Extending Python interface

August 3, 2008 Systems No comments

Work is under way on extending the Python interface to Madagascar. With new tools, you should be able to use an interactive Python session rather than a Unix shell to run Madagascar modules. Here are some examples:

import m8r as sf
import numpy, pylab

f = sf.spike(n1=1000,k1=300)[0]

# sf.spike is an operator
# f is an RSF file object

f.attr()

# Inspect the file with sfattr

b = sf.bandpass(fhi=2,phase=1)[f]

# Now f is filtered through sfbandpass

c = sf.spike(n1=1000,k1=300).bandpass(fhi=2,phase=1)[0]

# c is equivalent to b but created with a pipe

g = c.wiggle(clip=0.02,title='Welcome to Madagascar')

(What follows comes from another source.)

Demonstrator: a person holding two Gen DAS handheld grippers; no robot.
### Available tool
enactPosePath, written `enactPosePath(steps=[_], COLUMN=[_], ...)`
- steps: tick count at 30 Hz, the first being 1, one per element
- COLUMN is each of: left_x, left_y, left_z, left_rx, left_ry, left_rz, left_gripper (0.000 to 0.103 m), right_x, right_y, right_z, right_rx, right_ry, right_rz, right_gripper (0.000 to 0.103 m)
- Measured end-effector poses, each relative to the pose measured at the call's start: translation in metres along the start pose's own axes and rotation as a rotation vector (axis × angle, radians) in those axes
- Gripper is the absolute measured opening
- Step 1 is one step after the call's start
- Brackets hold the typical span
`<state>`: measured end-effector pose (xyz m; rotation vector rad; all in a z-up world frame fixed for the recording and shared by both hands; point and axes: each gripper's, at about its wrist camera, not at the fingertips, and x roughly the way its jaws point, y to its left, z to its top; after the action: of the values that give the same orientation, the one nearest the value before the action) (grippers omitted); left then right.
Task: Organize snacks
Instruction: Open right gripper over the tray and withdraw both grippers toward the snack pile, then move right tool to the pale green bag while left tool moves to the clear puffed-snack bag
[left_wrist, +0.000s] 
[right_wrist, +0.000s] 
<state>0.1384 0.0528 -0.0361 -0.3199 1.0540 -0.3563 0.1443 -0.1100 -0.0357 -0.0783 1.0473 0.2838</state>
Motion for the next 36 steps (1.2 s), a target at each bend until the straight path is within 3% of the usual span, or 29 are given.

# g is a Vplot file object

g.show()

# Display it on the screen

d = b - c

# Elementary arithmetic operations on files are defined

g = g + d.wiggle(wanttitle=False)

# So are operations on plots

g.show()

# This shows a movie

pylab.show(pylab.plot(b))
c = numpy.clip(b,0,0.01)

# RSF file objects can be passed to pylab or numpy

c.attr()
s = c[300:310]

print s

# Taking a slice outputs a numpy array

c = sf.clip(clip=0.01)[b]
c.attr()

# Alternatively, apply sfclip

For doing reproducible research, one can also use the new syntax inside SConstruct files, as follows:

from rsf.proj import *
import m8r as sf

Flow('filter',None,sf.spike(n1=1000,k1=300).bandpass(fhi=2,phase=1))
Result('filter',sf.wiggle(clip=0.02,title='Welcome to Madagascar'))

End()

See also a 4-line dot-product test and 20-line conjugate-gradient algorithm.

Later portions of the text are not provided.